İddiayı girdiğim iş arkadaşının kardeşi sanayide kalıpçı. Yani o kişinin şirketinde de CNC var. Şansıma iş arkadaşım da bıçak meraklısı... O'na dedim ki "Kaliteli çelik buldum, lamalardan profilleri çıkarttır, çeliklerden birini sana vereyim." Çizimleri ve çelikleri aldı, sanayiye gitti. Ertesi gün döndü ve bana dedi ki: "Bunlardan bıçak olmazmış,
okumuş mühendis çocuklar öyle söylediler!"

Sonrasını biliyorsunuz....
İyice sinirlenmiş bir halde çizimleri ölçekli olarak yazıcıdan çıkarttım. İlk çizdiğimi lamalardan birine yapıştırdım ve sanayiye indim. Ama çok zekiyim ya, ölçekleri kağıda yazmadım! Yanıma çizimlerin olduğu yedek bir kağıtta almadım o hışımla...
İlk durak sütunlu matkabı olan bir atölye... Hoş beşten sonra lamayı uzattım. Adam tuhaf tuhaf yüzüme baktı, bende iyicene gerildim. İt azarlar gibi sordu: "Bu deliklerin ölçü sü ne?!" Heyecandan 4 mm lik çapı, 6 mm söyledim. Upuzun bir bowieye uygun delikler, kısacık bir bıçağın sapına konuverdiler böylece...

Sonra profili kabataslak ta olsa kestirmek için bir tornacıya gittim. Tornacı doğal olarak sordu: "Çizim nerede?" Aaa çizim mizim yok!

Çünkü o sinirle çıkarken almadım yanıma. Sonra aklıma geldi, lamaya yapıştırdığım kağıtta çizim vardı.
Ne var ki, lama matkapla delinirken kağıda bolca kurum ve is bulaşmıştı. Ve çizgiler iyicene silikleşmişti... Tornacı garibim de o tırtıkları dişli çark tırtığı sandı!!!

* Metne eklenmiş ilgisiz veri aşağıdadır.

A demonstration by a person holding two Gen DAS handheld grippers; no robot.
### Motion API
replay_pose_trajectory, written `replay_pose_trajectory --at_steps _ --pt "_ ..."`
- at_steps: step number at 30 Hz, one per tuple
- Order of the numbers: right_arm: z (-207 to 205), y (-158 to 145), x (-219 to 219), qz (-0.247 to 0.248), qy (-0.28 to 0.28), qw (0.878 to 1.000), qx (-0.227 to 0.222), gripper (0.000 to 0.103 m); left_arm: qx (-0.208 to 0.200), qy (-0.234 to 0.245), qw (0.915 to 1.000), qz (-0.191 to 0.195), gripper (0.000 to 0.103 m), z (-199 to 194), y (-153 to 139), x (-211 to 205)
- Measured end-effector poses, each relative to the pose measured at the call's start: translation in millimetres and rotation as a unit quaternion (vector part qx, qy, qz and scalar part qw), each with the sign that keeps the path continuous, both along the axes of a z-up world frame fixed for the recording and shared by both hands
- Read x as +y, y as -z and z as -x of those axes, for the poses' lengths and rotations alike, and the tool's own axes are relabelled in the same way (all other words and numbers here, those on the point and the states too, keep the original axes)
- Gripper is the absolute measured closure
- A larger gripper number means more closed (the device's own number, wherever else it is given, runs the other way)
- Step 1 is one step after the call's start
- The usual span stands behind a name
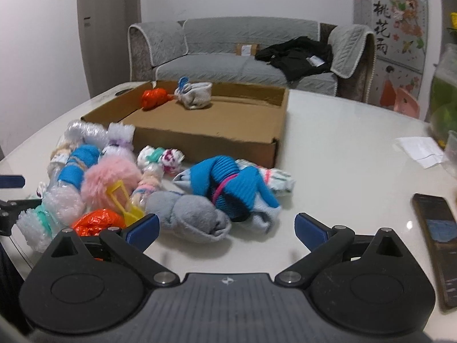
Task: Organize objects
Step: 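Move both tools back over the pile of socks, then grasp the grey sock with the right tool while the left grasps the white-green sock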
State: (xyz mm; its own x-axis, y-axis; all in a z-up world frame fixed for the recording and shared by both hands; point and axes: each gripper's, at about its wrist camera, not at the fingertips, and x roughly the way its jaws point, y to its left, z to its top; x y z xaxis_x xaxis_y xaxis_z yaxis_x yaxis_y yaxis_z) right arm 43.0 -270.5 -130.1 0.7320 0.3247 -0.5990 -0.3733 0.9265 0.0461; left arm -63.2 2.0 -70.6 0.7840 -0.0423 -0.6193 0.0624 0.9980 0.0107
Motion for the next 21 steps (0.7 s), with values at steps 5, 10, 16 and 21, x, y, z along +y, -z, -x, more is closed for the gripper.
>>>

O yüzden o tırtıklar o kadar sivriydiler!
Önce kaba taslak çıkmış profildeki kusurları kan ter içinde eğe ile düzelttim. Hala da düzeltilecek kusurlar var. Sonra da başladım deli gibi zımpara yapmaya... Sonra tutkal bulaştı vs vs...
En son açıklayacağım şey, niye kendimi Sayın Salim Türk'ün fahri çömezi olarak gördüğüm olacak.
İki nedenle: a) Benim yapmayı planladığım gibi elde zımpara ve eğe yapıyor, ama mükemmel işçilikle yapıyor bunu... Muhtemelen o da bant zımparaya geçecektir ileride. Ama şu anki çalışmaları benim için ilham verici. b) Ustanın ilk vazifesi çömezin saçma sapan sorularına sabırla yanıt vermektir. Ben o çizimleri başkalarına da yollamıştım. Soruma cevap veren ustamdır. Nokta!